_What you are asked to do:_ From the entries that follow, extract each line holding the string "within".
Top of The data
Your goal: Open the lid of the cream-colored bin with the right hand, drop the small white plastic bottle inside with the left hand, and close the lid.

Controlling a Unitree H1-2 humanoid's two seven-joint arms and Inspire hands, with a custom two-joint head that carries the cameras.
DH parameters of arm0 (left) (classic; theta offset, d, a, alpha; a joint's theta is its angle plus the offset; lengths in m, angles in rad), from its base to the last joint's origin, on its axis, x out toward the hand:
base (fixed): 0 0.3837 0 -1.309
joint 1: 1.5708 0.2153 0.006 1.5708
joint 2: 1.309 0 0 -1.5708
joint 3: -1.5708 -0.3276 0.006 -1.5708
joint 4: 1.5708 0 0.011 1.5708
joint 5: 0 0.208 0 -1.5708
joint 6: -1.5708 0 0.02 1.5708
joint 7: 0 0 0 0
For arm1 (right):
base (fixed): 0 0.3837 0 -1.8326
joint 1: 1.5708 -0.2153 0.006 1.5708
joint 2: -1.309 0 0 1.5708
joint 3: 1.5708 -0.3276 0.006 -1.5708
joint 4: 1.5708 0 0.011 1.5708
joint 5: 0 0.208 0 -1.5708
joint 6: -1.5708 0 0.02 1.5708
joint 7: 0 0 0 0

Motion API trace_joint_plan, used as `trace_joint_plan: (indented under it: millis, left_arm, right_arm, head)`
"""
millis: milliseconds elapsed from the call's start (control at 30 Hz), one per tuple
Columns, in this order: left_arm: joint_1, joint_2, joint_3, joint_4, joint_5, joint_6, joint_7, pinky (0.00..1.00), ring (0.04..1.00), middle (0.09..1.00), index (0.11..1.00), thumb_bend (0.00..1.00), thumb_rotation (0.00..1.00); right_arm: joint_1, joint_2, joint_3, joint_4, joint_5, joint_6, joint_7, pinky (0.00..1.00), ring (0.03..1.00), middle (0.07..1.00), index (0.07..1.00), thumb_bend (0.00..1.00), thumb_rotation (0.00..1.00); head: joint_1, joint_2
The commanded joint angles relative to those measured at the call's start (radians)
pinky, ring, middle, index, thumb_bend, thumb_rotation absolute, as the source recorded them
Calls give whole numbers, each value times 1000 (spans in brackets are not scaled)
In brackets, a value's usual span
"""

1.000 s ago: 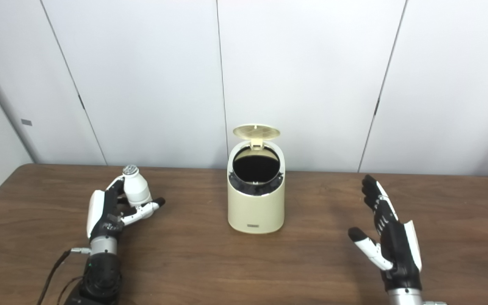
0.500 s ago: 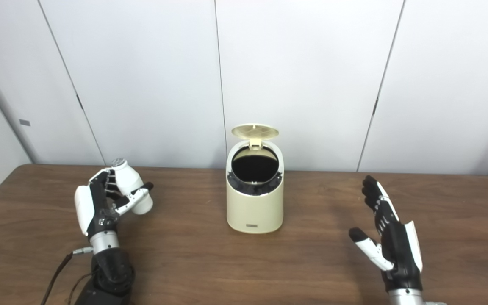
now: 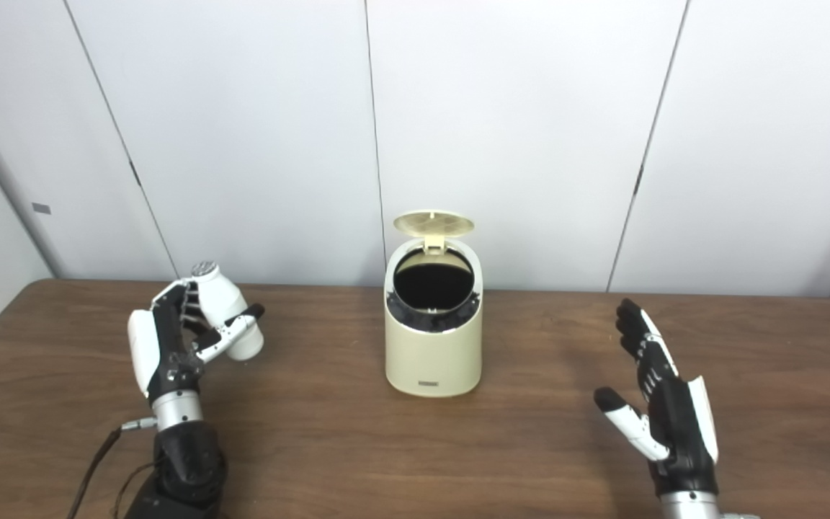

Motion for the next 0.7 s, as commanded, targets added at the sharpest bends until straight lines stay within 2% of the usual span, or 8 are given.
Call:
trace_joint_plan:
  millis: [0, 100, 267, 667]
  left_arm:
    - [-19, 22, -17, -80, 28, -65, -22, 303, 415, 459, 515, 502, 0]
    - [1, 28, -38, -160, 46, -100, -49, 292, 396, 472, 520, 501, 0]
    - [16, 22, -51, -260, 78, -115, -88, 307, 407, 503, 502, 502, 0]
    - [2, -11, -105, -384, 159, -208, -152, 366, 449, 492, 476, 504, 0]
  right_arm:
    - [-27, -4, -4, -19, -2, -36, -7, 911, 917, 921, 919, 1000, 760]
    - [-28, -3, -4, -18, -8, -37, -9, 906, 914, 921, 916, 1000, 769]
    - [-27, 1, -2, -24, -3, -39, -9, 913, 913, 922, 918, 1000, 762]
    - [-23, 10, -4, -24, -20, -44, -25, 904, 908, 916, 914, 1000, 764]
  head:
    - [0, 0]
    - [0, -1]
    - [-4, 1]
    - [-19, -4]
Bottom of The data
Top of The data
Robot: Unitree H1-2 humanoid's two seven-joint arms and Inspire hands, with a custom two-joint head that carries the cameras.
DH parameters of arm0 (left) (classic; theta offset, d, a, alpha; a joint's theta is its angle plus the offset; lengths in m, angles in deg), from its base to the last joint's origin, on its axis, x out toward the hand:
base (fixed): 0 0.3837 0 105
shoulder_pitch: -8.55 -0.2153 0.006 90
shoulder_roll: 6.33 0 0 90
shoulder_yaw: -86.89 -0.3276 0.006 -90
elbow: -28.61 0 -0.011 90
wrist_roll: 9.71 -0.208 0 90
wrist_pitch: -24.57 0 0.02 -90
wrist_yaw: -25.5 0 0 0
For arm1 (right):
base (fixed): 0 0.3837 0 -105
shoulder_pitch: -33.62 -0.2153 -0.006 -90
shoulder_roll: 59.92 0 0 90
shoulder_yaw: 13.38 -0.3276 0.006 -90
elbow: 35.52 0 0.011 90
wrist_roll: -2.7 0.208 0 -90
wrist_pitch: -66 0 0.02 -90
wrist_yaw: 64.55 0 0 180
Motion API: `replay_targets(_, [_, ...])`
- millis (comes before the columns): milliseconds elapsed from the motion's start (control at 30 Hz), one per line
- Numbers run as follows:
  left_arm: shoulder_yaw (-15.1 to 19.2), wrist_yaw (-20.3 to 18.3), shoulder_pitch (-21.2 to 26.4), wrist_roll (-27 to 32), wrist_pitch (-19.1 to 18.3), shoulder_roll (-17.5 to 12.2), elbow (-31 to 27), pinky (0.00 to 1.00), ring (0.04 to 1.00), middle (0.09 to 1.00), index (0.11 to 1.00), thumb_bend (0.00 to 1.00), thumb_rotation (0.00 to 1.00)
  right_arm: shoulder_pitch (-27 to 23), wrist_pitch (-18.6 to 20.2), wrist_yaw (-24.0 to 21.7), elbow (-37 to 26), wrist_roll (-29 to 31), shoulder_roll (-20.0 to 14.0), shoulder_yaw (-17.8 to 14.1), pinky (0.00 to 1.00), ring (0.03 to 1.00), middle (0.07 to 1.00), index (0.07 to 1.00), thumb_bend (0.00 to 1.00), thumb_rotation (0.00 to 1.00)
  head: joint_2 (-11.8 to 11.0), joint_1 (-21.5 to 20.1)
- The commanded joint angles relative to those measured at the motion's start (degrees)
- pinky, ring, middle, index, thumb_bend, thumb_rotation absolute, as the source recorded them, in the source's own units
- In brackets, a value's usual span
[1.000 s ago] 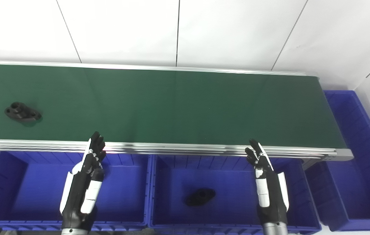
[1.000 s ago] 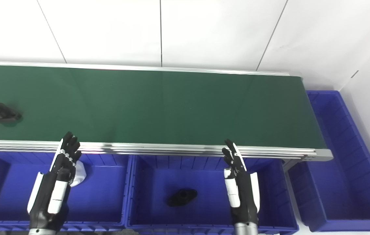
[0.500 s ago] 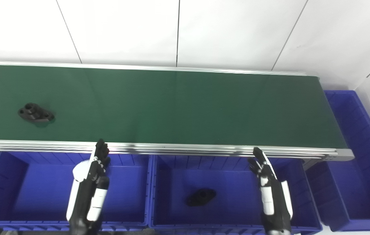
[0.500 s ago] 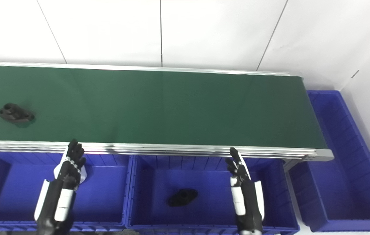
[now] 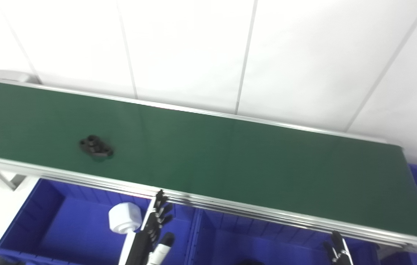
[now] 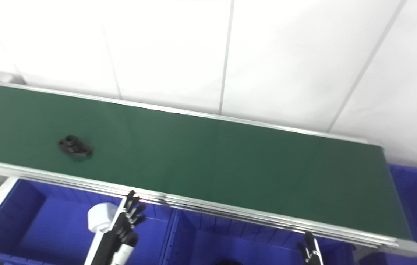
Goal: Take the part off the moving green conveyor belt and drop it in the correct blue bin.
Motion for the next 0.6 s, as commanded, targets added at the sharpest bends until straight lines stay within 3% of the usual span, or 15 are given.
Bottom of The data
_Reply to the exercise:_
Motion for the next 0.7 s, as commanded, targets added at the sharpest bends until straight lines stay within 2% of the usual span, or 8 are given.
Motion for the next 0.6 s, as commanded, targets added at the sharpest bends until straight lines stay within 3% of the usual span, or 15 are given.

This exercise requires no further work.